[
https://issues.apache.org/jira/browse/FLUME-1045?page=com.atlassian.jira.plugin.system.issuetabpanels:comment-tabpanel&focusedCommentId=13240989#comment-13240989
]
Arvind Prabhakar commented on FLUME-1045:
-----------------------------------------
bq. Curious to know what is the right way in current Flume architecture to
trade off transactional guarantees with very high thruput system; providing
certain degree of reliability incase the next link is down ?
This seems to be a confusion between design and implementation. The design
_requires_ that the channel expose transactional semantics. The channel
implementation _decides_ the degree of implementation. For example, the
transactional semantics implemented by the JDBC channel are very strict,
whereas that implemented by the Memory channel are weak.
However, since the design requires both these channels to expose transactional
semantics, you can switch the channels to suite your flow needs.
The solution being discussed here - disk based spooling on the sink side - goes
outside the scope of this design to accommodate throughput requirements. If
implemented, the messages that are spooled will be outside of the transaction
boundary and thus will invalidate the safety guarantee of the system.
bq. One of the solution which I think of where the IO cost is incurred on only
failures and still things are transactional: Wrap the MemoryChannel and
FileChannel into a new channel say SpoolingMemoryChannel. Events flow via
memory channel; on reaching the buffer capacity of memory channel, events are
spooled into FileChannel. Since the underlying channels are transactional,
SpoolingMemoryChannel can also be easily made transactional.
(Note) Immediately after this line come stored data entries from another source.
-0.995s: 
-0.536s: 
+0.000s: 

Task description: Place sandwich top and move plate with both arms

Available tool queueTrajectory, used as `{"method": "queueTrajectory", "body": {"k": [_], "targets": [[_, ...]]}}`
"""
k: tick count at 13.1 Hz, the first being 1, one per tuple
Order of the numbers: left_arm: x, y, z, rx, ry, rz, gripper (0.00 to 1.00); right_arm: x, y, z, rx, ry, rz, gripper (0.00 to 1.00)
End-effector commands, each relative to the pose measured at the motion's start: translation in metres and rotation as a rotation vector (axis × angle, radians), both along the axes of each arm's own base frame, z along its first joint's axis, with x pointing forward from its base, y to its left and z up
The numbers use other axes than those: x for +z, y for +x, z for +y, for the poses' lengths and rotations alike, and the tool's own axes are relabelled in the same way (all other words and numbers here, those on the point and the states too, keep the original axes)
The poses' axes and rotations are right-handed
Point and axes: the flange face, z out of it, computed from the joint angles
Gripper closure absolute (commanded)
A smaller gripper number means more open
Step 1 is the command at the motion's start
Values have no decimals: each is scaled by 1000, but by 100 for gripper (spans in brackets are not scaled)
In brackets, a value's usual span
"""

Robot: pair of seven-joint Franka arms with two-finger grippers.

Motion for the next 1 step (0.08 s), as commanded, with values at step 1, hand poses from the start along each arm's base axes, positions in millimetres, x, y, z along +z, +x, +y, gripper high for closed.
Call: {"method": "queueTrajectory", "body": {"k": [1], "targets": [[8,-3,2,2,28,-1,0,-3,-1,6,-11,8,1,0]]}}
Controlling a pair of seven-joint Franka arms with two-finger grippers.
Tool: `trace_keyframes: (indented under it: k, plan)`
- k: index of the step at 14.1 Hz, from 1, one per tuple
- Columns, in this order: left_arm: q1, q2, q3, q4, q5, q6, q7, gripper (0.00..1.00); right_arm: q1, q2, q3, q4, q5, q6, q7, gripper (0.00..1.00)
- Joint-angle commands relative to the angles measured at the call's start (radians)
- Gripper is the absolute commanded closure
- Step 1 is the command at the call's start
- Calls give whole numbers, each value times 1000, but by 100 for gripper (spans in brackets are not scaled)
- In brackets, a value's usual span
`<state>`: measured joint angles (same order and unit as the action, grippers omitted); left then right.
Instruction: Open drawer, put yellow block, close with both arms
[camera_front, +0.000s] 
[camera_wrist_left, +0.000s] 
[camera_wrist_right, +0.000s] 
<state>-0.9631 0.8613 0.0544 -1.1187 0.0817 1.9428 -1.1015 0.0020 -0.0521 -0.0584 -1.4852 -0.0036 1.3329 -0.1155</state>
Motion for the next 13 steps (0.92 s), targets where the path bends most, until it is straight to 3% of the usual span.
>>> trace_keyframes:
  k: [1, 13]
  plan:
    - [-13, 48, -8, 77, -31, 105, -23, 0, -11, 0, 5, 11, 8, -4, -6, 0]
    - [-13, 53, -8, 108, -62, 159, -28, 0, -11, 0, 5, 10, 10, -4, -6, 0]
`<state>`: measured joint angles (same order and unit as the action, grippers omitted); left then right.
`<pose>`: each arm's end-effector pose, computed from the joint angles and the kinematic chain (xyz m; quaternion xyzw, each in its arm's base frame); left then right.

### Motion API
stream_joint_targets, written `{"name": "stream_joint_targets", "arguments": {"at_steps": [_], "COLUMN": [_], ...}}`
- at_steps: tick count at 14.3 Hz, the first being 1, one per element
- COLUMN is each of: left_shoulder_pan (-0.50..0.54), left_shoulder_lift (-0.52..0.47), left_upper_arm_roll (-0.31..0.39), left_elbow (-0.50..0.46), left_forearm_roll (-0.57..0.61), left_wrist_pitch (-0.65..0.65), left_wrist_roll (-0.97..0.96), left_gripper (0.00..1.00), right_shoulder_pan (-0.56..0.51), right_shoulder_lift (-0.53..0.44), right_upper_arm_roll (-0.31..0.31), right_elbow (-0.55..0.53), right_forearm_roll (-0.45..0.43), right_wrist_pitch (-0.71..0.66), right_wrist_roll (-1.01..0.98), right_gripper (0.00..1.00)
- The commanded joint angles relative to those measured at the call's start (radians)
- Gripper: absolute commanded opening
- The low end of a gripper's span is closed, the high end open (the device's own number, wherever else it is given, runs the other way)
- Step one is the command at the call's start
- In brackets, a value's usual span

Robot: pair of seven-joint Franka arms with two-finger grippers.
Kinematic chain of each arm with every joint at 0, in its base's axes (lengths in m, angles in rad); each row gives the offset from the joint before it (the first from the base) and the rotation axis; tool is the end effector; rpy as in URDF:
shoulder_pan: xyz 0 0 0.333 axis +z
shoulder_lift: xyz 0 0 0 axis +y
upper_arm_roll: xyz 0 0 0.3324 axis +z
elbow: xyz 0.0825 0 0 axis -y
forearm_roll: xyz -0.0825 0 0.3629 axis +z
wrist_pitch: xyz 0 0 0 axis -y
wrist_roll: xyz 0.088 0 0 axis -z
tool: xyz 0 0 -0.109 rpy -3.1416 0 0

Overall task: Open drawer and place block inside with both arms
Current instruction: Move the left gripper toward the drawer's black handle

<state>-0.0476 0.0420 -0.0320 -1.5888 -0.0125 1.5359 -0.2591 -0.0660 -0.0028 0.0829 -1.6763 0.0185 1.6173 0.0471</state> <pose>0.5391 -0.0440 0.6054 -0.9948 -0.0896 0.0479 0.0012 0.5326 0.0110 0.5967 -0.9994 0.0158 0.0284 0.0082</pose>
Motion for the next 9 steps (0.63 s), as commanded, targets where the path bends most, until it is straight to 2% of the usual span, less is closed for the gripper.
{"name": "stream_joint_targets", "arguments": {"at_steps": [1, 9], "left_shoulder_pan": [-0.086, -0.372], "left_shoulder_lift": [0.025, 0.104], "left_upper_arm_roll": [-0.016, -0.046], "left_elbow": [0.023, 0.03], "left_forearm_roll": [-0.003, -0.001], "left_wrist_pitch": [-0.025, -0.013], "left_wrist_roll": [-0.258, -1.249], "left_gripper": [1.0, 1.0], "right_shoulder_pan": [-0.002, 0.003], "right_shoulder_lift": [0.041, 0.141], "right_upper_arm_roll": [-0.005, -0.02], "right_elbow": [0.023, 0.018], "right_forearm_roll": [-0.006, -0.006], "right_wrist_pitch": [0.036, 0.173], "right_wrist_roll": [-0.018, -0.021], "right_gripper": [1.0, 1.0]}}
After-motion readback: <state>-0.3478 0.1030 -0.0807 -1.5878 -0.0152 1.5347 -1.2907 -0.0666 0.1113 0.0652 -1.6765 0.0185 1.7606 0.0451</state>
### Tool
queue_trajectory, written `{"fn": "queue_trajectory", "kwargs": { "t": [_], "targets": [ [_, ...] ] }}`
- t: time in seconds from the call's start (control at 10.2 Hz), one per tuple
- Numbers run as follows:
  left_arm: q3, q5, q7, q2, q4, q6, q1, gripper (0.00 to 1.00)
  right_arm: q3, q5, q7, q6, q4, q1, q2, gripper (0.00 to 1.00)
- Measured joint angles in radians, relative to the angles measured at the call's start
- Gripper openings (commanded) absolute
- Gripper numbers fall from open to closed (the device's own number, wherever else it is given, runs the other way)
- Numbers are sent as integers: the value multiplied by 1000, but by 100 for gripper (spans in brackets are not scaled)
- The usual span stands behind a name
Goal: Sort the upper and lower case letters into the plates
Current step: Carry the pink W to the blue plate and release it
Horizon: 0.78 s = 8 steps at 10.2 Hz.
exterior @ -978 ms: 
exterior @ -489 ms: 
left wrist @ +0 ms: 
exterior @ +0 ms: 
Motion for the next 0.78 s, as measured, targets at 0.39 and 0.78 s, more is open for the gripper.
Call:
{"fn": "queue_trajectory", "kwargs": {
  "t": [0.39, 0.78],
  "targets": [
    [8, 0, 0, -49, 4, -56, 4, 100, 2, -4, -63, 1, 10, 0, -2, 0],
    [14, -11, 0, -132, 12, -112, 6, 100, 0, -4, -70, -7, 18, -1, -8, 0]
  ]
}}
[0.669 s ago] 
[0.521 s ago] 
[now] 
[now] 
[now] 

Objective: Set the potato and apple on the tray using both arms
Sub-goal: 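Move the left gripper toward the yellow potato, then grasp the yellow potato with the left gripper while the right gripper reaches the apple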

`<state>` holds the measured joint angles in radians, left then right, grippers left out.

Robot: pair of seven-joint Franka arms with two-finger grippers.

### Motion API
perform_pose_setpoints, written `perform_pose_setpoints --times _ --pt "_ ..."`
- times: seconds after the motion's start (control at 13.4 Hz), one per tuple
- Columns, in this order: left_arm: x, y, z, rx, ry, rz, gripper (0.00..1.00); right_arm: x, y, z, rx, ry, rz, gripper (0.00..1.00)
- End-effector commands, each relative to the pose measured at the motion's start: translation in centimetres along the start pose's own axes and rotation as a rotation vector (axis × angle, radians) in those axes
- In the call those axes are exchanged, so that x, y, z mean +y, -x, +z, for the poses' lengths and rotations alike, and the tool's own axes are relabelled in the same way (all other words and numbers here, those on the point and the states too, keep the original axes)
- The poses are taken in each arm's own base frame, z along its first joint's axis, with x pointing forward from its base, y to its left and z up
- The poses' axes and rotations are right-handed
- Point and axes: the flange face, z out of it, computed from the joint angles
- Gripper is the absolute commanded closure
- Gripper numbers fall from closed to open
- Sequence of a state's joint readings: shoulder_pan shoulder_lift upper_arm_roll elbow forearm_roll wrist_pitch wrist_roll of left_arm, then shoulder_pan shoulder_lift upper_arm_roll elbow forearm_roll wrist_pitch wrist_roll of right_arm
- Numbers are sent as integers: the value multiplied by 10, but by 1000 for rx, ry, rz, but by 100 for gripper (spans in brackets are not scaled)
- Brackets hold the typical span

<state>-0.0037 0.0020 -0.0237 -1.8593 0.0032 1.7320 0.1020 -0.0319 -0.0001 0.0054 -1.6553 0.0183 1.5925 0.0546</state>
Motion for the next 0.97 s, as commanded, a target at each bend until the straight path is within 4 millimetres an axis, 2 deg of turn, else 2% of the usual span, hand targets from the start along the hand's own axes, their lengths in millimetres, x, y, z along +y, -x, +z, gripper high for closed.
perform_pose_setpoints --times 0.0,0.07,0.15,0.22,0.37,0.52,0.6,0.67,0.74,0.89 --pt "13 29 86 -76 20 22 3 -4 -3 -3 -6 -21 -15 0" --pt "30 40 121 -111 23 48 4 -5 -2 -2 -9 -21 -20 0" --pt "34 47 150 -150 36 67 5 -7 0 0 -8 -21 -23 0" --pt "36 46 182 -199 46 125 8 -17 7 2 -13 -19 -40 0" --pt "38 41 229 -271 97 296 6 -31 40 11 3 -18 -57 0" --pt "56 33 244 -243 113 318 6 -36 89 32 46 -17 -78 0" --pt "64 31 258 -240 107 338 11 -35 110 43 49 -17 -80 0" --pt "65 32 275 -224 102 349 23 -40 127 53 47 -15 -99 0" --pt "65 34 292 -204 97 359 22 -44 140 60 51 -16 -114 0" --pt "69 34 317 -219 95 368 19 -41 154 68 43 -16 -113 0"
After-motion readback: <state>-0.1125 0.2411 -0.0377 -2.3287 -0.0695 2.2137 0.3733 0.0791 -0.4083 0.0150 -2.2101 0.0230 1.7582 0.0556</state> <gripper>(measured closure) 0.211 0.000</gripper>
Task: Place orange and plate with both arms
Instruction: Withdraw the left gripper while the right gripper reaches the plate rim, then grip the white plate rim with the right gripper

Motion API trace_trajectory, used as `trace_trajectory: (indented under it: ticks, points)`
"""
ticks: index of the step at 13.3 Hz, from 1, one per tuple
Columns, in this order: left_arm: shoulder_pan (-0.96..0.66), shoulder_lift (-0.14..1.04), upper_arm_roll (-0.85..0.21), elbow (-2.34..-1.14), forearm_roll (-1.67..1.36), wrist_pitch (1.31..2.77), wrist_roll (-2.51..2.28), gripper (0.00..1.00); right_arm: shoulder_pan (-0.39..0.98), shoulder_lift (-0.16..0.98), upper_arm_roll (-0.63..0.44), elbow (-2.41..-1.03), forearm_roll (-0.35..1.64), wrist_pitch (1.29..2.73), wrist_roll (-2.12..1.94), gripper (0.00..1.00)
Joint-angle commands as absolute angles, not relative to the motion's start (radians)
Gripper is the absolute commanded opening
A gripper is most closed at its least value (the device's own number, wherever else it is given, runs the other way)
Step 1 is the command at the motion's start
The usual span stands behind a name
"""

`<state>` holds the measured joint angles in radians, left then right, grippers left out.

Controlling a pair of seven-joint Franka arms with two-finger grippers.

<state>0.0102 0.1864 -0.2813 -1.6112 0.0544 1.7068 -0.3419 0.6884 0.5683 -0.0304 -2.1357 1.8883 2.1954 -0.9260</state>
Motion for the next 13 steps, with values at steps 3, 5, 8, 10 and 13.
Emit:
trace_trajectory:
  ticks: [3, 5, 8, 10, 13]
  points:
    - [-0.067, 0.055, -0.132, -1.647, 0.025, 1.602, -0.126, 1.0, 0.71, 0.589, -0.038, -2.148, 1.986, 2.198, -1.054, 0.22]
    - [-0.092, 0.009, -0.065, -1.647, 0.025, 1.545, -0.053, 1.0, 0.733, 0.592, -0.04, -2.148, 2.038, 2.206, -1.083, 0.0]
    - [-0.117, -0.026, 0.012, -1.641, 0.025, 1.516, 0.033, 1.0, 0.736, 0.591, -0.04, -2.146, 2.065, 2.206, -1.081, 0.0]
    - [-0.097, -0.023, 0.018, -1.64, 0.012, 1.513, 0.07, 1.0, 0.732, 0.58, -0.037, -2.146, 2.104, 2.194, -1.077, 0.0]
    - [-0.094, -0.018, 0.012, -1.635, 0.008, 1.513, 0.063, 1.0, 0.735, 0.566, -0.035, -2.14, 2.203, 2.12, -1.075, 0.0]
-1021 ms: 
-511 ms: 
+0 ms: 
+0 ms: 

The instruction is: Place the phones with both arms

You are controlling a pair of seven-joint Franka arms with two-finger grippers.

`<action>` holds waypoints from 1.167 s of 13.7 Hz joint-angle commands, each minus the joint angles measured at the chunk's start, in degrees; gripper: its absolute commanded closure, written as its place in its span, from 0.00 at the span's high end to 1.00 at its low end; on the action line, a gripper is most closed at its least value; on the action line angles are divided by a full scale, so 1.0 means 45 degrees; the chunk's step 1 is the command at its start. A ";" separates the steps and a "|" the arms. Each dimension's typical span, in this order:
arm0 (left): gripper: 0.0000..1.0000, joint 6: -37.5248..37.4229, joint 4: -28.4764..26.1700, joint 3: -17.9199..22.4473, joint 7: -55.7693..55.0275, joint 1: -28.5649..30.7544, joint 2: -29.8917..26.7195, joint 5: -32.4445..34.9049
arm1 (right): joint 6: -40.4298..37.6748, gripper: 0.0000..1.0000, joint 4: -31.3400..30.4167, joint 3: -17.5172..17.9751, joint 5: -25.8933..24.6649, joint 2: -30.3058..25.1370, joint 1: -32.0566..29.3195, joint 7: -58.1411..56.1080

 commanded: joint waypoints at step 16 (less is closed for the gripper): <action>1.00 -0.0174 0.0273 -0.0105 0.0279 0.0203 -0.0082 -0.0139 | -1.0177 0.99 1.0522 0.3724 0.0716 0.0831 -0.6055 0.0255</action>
This sounds like a promising solution. The key thing to watch out here is the
ordering requirement. In general, channels are expected to preserve the order
of events. As long as that is take care of and the transactional semantics make
sense, then it could be the stop-gap solution until we have a high-throughput
file based channel implemented.
> Proposal to support disk based spooling
> ---------------------------------------
>
> Key: FLUME-1045
> URL: https://issues.apache.org/jira/browse/FLUME-1045
> Project: Flume
> Issue Type: New Feature
> Affects Versions: v1.0.0
> Reporter: Inder SIngh
> Priority: Minor
> Labels: patch
> Attachments: FLUME-1045-1.patch, FLUME-1045-2.patch
>
>
> 1. Problem Description
> A sink being unavailable at any stage in the pipeline causes it to back-off
> and retry after a while. Channel's associated with such sinks start buffering
> data with the caveat that if you are using a memory channel it can result in
> a domino effect on the entire pipeline. There could be legitimate down times
> eg: HDFS sink being down for name node maintenance, hadoop upgrades.
> 2. Why not use a durable channel (JDBC, FileChannel)?
> Want high throughput and support sink down times as a first class use-case.
--
This message is automatically generated by JIRA.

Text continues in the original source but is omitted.